The authors argue that the marketplace of ideas is not competitive in the economic sense. Yet the Court often rules as if it is. What are the implications?

By assuming often that the idea market is competitive, Justices are committing the reification fallacy. They are treating an abstract belief or hypothetical construct as if it represented a concrete event or physical entity. In this instance, the Justices assume that existing markets are structured the same way idealized competitive markets are. In doing so, they treat the marketplace of ideas as inherently good, when in fact one must first determine what structure actually exists.

By committing the reification fallacy, here meaning assuming existing markets are competitive, the Court is thereby affirming the existing structure as socially legitimate. By assuming competition, the Court does not then need to call for any change to the existing market. If the Court assumed the existing idea marketplace was monopolistic, where one voice had significant market power, the Court would likely call for more restrictions and oversight of this market. If the market is competitive, however, no changes are needed and legislators and courts would do better to keep their hands off as the Court has traditionally done.

The goal of regulation is to make sure all ideas are heard that are necessary for self-government (as Meiklejohn says that “everything worth saying shall be said”), but that nobody dominates the debate through resource advantages. Meiklejohn uses a town-meeting metaphor where the government plays the role of moderator. Under this role as moderator, the government “may prevent some participants from dominating the deliberation . . . but it may not decide which ideas are acceptable or unacceptable.”

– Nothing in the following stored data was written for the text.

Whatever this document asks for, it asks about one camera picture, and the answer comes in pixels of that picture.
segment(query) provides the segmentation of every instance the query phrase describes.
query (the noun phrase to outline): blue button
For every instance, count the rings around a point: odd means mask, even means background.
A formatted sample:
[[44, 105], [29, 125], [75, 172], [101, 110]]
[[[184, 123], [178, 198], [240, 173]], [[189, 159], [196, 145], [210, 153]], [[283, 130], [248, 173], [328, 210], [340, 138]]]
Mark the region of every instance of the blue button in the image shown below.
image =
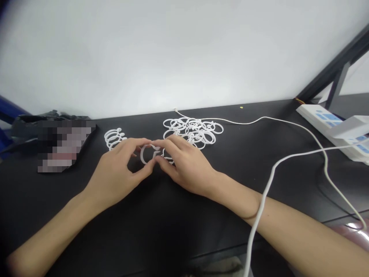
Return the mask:
[[358, 145], [357, 147], [360, 148], [361, 150], [363, 150], [364, 153], [368, 153], [369, 154], [369, 150], [367, 150], [364, 146]]
[[326, 121], [326, 123], [329, 125], [329, 126], [331, 126], [331, 127], [334, 127], [335, 125], [332, 123], [332, 122], [330, 122], [330, 121]]
[[338, 117], [336, 117], [335, 115], [331, 114], [331, 113], [324, 113], [323, 114], [326, 118], [328, 118], [329, 120], [338, 120], [338, 121], [342, 121], [341, 119], [339, 119]]
[[322, 120], [327, 120], [324, 116], [322, 116], [320, 113], [316, 113], [316, 115], [321, 118]]
[[358, 137], [358, 138], [356, 138], [358, 141], [362, 141], [362, 140], [364, 140], [364, 139], [367, 139], [367, 137], [366, 136], [361, 136], [361, 137]]

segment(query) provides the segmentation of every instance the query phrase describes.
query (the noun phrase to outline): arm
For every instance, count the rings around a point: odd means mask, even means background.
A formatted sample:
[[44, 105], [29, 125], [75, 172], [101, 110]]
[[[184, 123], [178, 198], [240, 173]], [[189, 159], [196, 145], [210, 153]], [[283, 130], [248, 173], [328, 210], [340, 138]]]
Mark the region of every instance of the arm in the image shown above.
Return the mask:
[[40, 231], [15, 250], [7, 259], [15, 277], [44, 276], [79, 231], [96, 215], [126, 197], [151, 174], [152, 160], [136, 173], [127, 163], [139, 145], [150, 144], [142, 138], [129, 138], [105, 153], [86, 188]]
[[[181, 137], [156, 140], [173, 157], [156, 161], [186, 190], [216, 201], [253, 225], [261, 194], [215, 171], [200, 150]], [[261, 234], [290, 264], [306, 276], [364, 276], [369, 254], [309, 216], [267, 198], [258, 225]]]

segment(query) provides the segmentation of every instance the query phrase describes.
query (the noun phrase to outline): white power strip
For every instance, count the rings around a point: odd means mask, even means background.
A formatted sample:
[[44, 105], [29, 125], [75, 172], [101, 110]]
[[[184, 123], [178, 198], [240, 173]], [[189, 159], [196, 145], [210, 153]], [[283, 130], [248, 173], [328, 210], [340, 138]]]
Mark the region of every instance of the white power strip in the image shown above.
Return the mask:
[[[335, 146], [352, 145], [367, 138], [366, 136], [361, 136], [358, 138], [340, 139], [329, 136], [327, 130], [343, 121], [320, 105], [301, 105], [296, 111]], [[369, 142], [356, 147], [343, 148], [341, 151], [351, 160], [364, 162], [366, 165], [369, 165]]]

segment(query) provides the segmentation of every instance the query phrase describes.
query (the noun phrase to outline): finger
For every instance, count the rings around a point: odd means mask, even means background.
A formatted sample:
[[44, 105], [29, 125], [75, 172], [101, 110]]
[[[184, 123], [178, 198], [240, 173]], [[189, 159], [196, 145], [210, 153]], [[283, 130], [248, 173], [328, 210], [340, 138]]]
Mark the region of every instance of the finger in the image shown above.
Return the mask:
[[175, 166], [171, 165], [166, 159], [164, 159], [161, 156], [156, 156], [155, 160], [160, 165], [162, 171], [167, 173], [172, 178], [173, 181], [175, 182], [178, 181], [178, 171]]
[[191, 146], [187, 140], [174, 134], [168, 136], [166, 139], [172, 141], [181, 150], [185, 150]]
[[160, 146], [161, 148], [165, 148], [165, 151], [167, 151], [172, 158], [178, 158], [181, 153], [180, 149], [168, 139], [154, 140], [152, 144], [155, 146]]
[[142, 182], [143, 179], [147, 178], [152, 172], [155, 165], [155, 160], [151, 159], [141, 170], [133, 173], [133, 177], [137, 182]]
[[124, 146], [124, 144], [126, 143], [126, 139], [122, 140], [120, 143], [118, 143], [113, 149], [112, 151], [115, 151], [115, 153], [118, 153], [119, 150]]
[[121, 156], [122, 162], [127, 164], [131, 158], [131, 154], [136, 150], [137, 146], [151, 144], [152, 141], [147, 138], [129, 138], [123, 147], [119, 150], [118, 155]]
[[137, 146], [135, 151], [138, 152], [138, 153], [140, 153], [141, 152], [141, 147], [140, 146]]

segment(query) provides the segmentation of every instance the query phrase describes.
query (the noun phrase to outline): black tabletop
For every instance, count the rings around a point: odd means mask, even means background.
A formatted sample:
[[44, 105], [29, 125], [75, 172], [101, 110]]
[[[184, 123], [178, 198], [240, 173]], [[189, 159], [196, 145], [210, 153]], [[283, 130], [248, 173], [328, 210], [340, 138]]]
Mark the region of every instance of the black tabletop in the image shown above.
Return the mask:
[[[324, 147], [332, 146], [295, 111], [298, 106], [294, 100], [282, 100], [182, 113], [236, 122], [275, 117], [307, 127]], [[358, 114], [368, 115], [368, 110]], [[175, 112], [165, 112], [97, 120], [98, 129], [84, 153], [61, 174], [38, 174], [37, 156], [32, 152], [11, 155], [0, 164], [0, 220], [8, 252], [83, 190], [101, 155], [108, 150], [103, 137], [106, 131], [121, 127], [128, 137], [160, 139], [166, 131], [163, 121], [178, 117]], [[305, 130], [287, 123], [263, 119], [251, 125], [220, 124], [224, 133], [216, 135], [216, 143], [202, 150], [204, 155], [216, 170], [258, 192], [263, 192], [277, 160], [318, 148]], [[328, 156], [329, 173], [337, 187], [358, 211], [368, 210], [369, 167], [349, 160], [339, 150], [329, 151]], [[269, 196], [320, 222], [347, 216], [343, 209], [352, 213], [325, 179], [323, 162], [322, 154], [283, 162], [276, 170]], [[138, 170], [142, 164], [136, 159], [129, 167]], [[249, 231], [249, 225], [230, 210], [185, 191], [156, 166], [130, 195], [98, 215], [77, 235], [48, 275], [115, 277], [155, 270], [163, 264], [181, 266], [189, 259], [211, 260], [222, 253], [246, 252]]]

The procedural protections may be necessary to insure fair access and maintain equal opportunity for the broad range of substantive points among speakers. Paradoxically, the very benefits often touted by those resisting regulation of speech in non-competitive markets are rarely realized because of the structural flaws in the extant market for ideas.

When the Court relies on the laissez-faire approach to the First Amendment, the marketplace metaphor is ideological as opposed to utopian. The marketplace metaphor acts as a cleansing device, a soothing agent, one that helps citizens swallow, digest, and accept the end product of the “competition” of ideas to stabilize, rather than challenge, the existing order. Without a careful consideration of the actual structure of the marketplace of ideas, the Supreme Court is failing to make first Amendment rulings in favor of the democratic, truth-oriented interest of the demos, and may instead be serving, protecting, and entrenching the interests of the few.